** Opening Collected material block **

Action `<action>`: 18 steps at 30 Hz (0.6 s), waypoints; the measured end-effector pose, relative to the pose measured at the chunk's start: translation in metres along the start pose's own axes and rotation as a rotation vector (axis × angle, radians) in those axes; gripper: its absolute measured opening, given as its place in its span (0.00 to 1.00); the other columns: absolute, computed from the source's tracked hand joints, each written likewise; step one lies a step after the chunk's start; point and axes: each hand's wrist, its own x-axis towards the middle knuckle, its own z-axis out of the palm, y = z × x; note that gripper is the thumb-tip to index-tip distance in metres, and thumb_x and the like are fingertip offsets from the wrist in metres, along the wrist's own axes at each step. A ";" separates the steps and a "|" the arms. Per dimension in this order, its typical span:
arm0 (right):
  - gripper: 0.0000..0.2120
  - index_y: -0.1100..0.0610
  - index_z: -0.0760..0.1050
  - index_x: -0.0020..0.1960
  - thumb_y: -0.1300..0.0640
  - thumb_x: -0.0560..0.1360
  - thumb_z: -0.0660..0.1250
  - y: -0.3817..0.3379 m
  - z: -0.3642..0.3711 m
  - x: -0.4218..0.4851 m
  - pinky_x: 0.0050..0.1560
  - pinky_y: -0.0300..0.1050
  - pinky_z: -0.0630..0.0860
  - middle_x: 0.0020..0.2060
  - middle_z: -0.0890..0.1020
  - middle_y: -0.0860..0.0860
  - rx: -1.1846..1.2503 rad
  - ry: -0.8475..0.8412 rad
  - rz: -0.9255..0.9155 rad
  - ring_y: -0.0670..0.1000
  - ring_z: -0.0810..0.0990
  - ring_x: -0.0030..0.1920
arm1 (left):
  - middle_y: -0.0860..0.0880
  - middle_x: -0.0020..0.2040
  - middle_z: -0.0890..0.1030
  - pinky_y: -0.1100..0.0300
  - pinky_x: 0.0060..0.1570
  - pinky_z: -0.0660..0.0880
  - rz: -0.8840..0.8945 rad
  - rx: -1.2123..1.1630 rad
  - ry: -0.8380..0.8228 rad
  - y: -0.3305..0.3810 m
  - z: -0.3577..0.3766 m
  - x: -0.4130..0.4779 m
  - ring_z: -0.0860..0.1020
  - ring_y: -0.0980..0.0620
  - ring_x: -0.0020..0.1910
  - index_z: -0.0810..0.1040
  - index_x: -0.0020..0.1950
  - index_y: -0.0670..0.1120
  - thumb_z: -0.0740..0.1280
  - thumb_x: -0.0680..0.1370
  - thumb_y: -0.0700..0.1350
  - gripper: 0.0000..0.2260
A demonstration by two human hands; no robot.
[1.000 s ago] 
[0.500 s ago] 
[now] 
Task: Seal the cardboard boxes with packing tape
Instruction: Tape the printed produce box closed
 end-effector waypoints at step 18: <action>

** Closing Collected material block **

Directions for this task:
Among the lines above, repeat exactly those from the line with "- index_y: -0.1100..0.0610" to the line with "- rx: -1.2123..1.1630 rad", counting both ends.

Solution:
  - index_y: -0.1100..0.0610
  - index_z: -0.0760..0.1050
  - index_x: -0.0020..0.1960
  - thumb_y: -0.1300..0.0640
  - thumb_x: -0.0560..0.1360
  - thumb_z: -0.0660..0.1250
  - y: -0.3817..0.3379 m
  - z: -0.3642..0.3711 m
  - x: -0.4218..0.4851 m
  - pinky_x: 0.0050..0.1560
  - pinky_y: -0.0300..0.1050
  - pinky_z: -0.0630..0.0860
  - middle_x: 0.0020..0.2060
  - middle_z: -0.0890..0.1020
  - middle_y: -0.0860..0.0860
  - rx: -1.1846..1.2503 rad
  - ry: -0.8475..0.8412 rad
  - rz: -0.9255..0.9155 rad
  - ring_y: -0.0670..0.1000
  - ring_z: -0.0810..0.0990
  - ring_x: -0.0030..0.1920
arm1 (left):
  - middle_y: -0.0860..0.0880
  - middle_x: -0.0020..0.2040
  - middle_z: -0.0890..0.1030
  - pinky_y: -0.1100..0.0300
  - pinky_x: 0.0060..0.1570
  - pinky_z: -0.0660..0.0880
  - rz: -0.8840..0.8945 rad
  - rx: -1.2123..1.1630 rad

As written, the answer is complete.